Problems began to emerge from the site’s operations by the early 1970s, when evidence of radioactive contamination was found in area water bodies and topsoil.  Although waste containment and treatment processes were implemented, Rocky Flats continued to be a source of environmental concern.  In 1985, area landowners sued the plant for contamination problems.  With the anti-nuclear and environmental movements gaining momentum, protestors began gathering outside the facility’s gates.  Large protests between 1979 and 1983 drew crowds of 10,000 and more, along with speakers such as Sen. Patricia Schroeder and activist Daniel Ellsberg, and singers Peter Yarrow, Jackson Browne and Bonnie Raitt.  Area health departments claimed that the incidence of cancer among populations downwind from the plant was higher than among the general population.  Both local and state political leaders began to join the public clamor for the plant to be closed.

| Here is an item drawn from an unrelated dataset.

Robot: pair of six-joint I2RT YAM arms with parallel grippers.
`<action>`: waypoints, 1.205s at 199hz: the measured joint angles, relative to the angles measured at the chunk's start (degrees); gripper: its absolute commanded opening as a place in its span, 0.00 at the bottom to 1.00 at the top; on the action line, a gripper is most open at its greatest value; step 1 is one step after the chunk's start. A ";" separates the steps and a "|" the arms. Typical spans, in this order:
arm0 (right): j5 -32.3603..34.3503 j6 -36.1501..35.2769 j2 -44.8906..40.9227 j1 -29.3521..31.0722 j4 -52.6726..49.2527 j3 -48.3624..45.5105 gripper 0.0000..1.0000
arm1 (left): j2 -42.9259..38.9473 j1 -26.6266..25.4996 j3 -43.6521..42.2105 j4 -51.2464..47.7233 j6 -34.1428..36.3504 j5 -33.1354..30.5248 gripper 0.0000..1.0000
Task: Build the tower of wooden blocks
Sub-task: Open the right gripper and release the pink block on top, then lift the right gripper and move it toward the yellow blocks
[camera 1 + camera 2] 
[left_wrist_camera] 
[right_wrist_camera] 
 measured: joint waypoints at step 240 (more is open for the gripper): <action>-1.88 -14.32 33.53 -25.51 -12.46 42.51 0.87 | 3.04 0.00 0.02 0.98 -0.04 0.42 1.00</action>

In 1989, following years of allegations that the plant was causing health problems among nearby urban residents, FBI and EPA agents raided the facility.  This raid eventually resulted in a permanent suspension of nuclear production and Rockwell was replaced by EG&G, which managed the site from 1990 through 1995.  Although nuclear trigger production halted as the Cold War came to an end, the facility required a massive cleanup effort.  Safety and security operations also remained necessary.  Environmental remediation was initially expected to take more than sixty years and require an investment of as much as $36 billion.  In 1993, the federal government announced that Rocky Flats was officially closed as a weapons production facility and would be solely engaged in environmental cleanup.

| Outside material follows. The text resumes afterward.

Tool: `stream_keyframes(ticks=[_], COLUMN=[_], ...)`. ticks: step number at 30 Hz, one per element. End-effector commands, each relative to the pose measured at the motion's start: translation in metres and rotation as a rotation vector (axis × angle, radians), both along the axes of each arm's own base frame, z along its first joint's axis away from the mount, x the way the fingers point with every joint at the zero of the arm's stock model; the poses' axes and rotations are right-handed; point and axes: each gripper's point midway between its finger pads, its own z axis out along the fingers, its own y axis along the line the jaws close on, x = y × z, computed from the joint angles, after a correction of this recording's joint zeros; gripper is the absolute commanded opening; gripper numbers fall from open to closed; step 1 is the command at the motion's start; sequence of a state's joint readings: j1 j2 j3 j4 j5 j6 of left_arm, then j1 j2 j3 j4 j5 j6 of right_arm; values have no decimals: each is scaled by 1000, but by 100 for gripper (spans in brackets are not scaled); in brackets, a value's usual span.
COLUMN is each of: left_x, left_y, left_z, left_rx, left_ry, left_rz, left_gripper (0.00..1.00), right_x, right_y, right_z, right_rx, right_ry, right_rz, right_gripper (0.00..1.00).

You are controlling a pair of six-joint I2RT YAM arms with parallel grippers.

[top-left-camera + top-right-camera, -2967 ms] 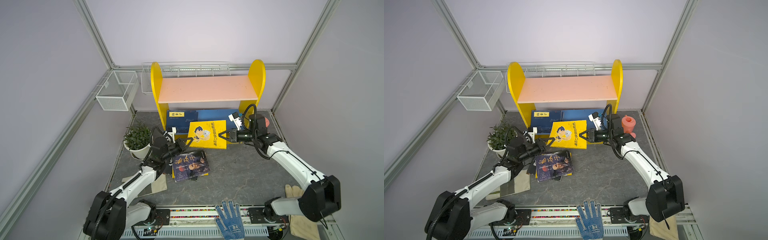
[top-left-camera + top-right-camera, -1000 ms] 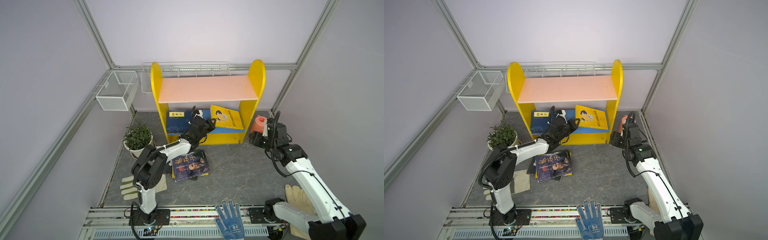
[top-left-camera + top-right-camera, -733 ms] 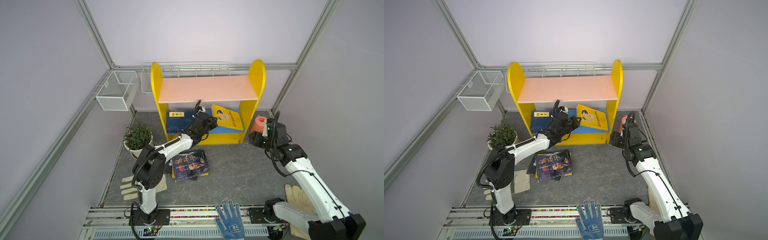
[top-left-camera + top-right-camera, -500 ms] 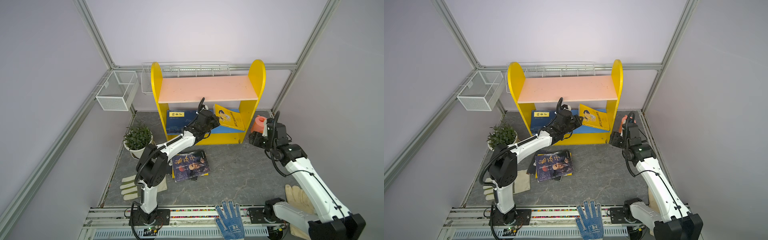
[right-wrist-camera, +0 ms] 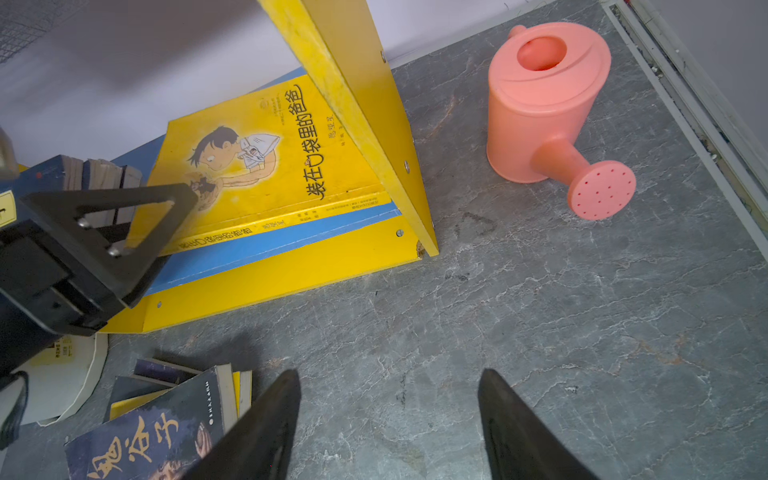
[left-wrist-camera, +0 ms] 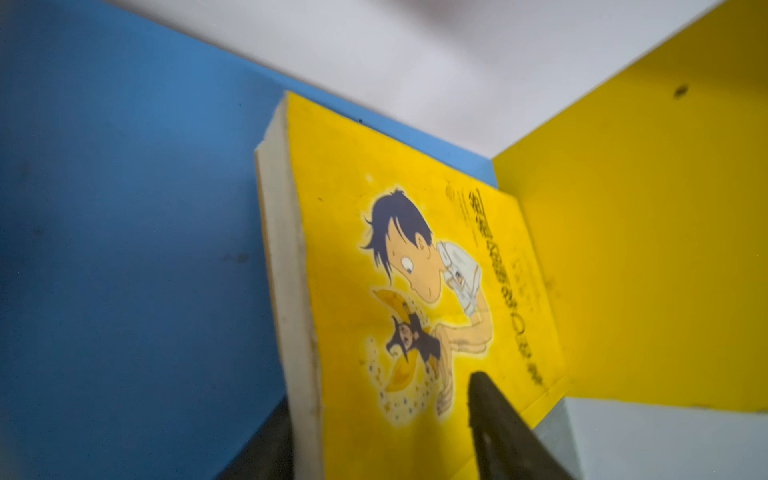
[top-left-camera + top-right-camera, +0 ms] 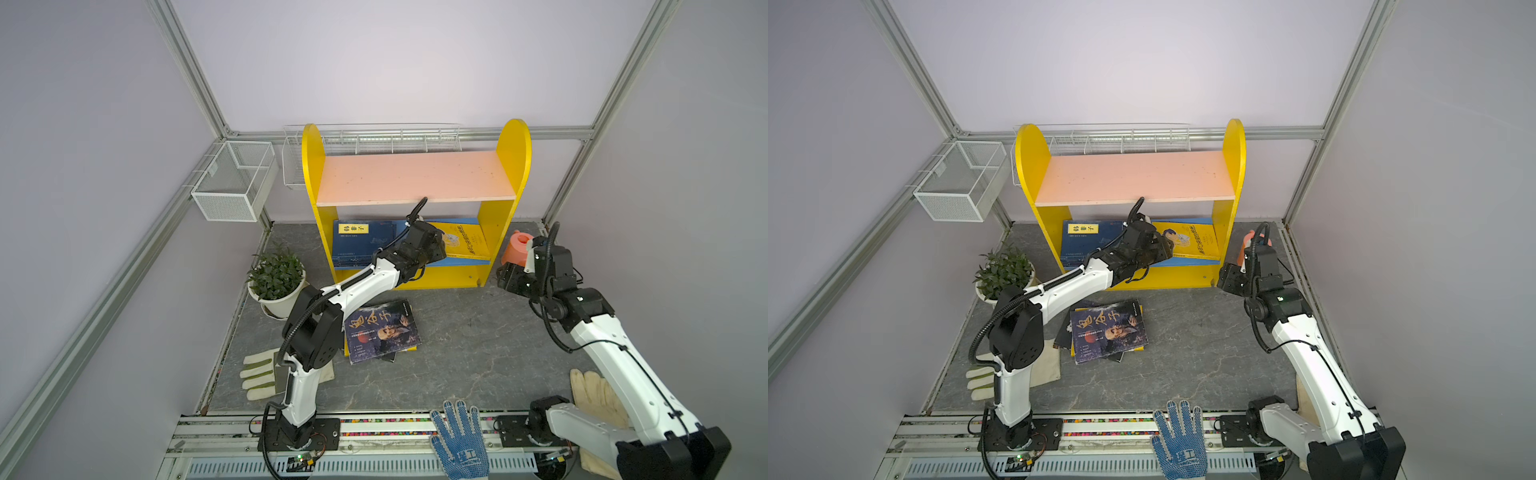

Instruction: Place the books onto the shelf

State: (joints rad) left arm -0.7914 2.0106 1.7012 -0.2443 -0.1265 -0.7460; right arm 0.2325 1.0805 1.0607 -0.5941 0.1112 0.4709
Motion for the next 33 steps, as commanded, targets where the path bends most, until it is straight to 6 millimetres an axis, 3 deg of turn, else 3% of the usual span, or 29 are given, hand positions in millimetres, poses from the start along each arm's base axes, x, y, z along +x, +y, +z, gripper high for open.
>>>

During the 1990s and early 2000s, Rocky Flats was the site of one of the nation’s largest environmental cleanup efforts as the facility was decommissioned, buildings were demolished, and its grounds remediated.  In addition to the physical cleanup, more than a half million pieces of equipment and millions of classified documents had to be processed for storage or disposal.  The final stage of work at Rocky Flats was undertaken by Kaiser-Hill, which assumed responsibility for the site in 1995 and completed its cleanup by the end of 2005.